### Data for processing
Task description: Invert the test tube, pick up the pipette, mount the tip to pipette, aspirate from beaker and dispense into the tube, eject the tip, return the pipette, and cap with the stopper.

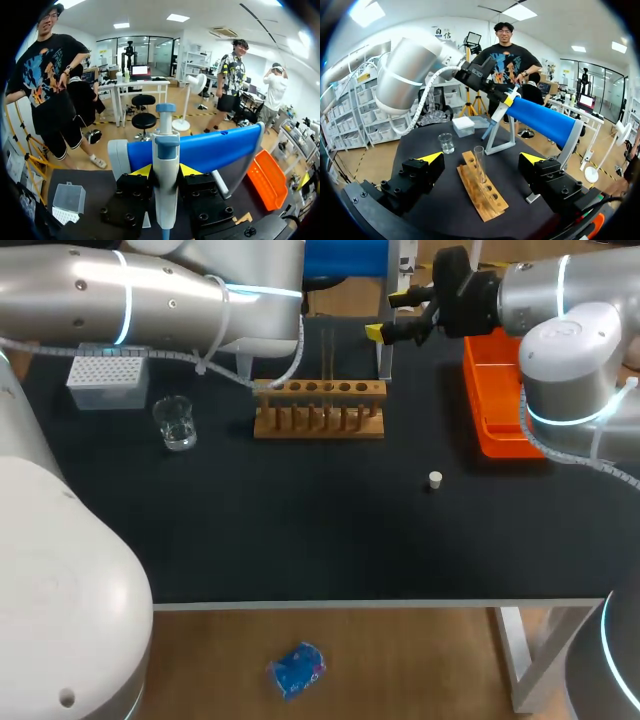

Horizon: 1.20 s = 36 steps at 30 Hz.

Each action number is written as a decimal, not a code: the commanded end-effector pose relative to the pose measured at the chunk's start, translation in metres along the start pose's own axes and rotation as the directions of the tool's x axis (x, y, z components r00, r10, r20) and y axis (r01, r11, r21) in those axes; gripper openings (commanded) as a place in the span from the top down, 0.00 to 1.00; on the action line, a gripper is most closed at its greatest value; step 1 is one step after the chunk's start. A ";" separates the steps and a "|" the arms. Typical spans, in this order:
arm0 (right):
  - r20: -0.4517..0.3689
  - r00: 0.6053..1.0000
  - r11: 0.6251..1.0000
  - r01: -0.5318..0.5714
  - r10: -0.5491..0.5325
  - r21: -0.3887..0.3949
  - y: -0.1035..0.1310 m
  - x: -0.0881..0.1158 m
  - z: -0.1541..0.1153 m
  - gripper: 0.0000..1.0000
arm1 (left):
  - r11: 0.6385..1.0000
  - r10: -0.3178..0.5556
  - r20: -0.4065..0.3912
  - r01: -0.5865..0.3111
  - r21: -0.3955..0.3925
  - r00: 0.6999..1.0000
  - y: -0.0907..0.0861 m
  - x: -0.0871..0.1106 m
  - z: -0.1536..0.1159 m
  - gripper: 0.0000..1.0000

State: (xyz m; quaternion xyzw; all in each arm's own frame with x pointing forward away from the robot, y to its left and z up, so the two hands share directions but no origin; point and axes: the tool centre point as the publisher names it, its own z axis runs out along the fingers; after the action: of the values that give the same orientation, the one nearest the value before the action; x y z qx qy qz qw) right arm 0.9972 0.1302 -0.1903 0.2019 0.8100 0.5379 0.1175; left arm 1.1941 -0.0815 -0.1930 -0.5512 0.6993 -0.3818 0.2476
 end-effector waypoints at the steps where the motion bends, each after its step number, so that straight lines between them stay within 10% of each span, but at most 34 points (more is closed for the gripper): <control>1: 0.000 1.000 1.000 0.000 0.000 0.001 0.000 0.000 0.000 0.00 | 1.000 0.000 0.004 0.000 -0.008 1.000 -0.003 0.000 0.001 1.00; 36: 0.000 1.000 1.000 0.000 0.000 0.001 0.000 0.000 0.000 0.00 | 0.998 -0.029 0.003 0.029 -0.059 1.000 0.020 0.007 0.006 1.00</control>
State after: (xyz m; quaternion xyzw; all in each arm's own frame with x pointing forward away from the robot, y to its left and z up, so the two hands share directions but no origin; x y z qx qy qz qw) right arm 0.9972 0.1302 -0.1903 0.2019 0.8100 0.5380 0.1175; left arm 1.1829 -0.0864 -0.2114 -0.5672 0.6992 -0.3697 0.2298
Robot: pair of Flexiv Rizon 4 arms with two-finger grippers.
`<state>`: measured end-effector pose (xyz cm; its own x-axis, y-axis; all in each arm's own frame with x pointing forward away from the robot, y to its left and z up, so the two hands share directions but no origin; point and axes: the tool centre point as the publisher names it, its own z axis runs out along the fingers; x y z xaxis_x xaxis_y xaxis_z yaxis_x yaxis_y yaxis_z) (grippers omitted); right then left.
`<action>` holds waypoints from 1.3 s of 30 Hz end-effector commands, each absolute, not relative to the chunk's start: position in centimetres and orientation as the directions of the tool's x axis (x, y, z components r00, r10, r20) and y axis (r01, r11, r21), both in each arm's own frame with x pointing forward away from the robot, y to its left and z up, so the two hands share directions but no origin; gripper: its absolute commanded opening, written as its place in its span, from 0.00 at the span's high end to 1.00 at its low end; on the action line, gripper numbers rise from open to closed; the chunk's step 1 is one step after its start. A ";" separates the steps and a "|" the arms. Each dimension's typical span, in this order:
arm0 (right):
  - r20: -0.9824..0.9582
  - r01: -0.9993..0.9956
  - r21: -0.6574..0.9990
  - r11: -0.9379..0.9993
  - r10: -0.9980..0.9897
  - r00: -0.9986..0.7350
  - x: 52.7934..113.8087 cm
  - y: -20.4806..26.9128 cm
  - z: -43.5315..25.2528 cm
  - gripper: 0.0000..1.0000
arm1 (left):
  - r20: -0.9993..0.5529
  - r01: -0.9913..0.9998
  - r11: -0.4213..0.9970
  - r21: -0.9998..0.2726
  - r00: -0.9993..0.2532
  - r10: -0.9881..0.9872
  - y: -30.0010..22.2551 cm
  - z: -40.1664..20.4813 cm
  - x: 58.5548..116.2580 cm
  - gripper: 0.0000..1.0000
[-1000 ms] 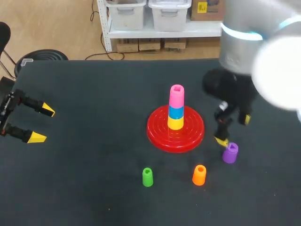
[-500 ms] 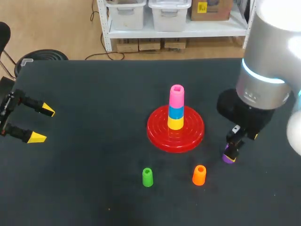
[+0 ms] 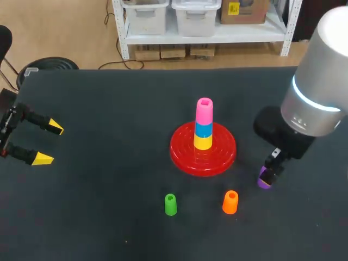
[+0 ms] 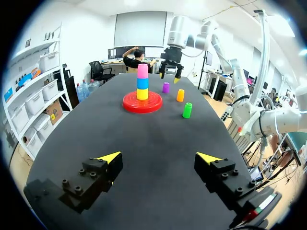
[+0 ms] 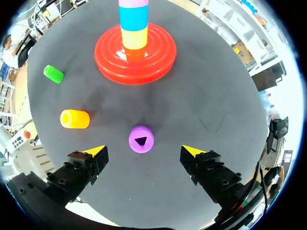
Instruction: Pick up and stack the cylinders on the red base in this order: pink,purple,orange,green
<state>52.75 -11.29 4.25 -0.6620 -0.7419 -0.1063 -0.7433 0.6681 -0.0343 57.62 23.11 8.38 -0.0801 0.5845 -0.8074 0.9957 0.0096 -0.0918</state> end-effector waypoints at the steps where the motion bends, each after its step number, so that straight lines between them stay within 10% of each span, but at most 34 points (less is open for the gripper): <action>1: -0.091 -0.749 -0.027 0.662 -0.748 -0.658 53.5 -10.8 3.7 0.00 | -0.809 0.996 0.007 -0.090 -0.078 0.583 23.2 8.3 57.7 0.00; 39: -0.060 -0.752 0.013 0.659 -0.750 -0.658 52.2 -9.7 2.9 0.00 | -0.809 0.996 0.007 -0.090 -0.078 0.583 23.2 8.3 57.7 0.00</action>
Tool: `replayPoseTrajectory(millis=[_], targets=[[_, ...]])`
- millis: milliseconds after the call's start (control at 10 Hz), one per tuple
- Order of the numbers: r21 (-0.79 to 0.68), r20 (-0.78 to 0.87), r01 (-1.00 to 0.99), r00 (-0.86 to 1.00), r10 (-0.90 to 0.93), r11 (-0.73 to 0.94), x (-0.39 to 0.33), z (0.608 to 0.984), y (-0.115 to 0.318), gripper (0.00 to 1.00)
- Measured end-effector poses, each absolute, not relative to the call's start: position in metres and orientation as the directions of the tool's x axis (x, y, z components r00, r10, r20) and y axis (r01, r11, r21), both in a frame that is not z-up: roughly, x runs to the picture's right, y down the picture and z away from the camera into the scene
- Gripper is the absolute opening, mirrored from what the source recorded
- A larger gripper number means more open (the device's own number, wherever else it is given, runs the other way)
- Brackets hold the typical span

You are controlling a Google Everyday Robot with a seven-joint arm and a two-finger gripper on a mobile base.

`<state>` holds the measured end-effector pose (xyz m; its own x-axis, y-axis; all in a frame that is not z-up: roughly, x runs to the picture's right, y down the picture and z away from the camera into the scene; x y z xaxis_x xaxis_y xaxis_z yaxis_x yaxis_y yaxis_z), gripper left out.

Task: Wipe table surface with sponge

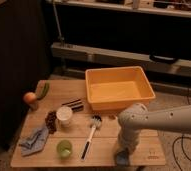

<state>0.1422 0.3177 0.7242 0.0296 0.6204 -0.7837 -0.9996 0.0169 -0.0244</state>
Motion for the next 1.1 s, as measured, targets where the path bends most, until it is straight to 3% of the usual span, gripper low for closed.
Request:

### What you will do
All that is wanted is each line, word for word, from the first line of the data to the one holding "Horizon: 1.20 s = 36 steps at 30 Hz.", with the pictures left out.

### Answer
Task description: Invert the test tube, pick up the pipette, mount the tip to pipette, aspirate from beaker and dispense into the tube, eject the tip, return the pipette, and cap with the stopper.


Horizon: 1.20 s = 36 steps at 30 Hz.

The exercise has been completed.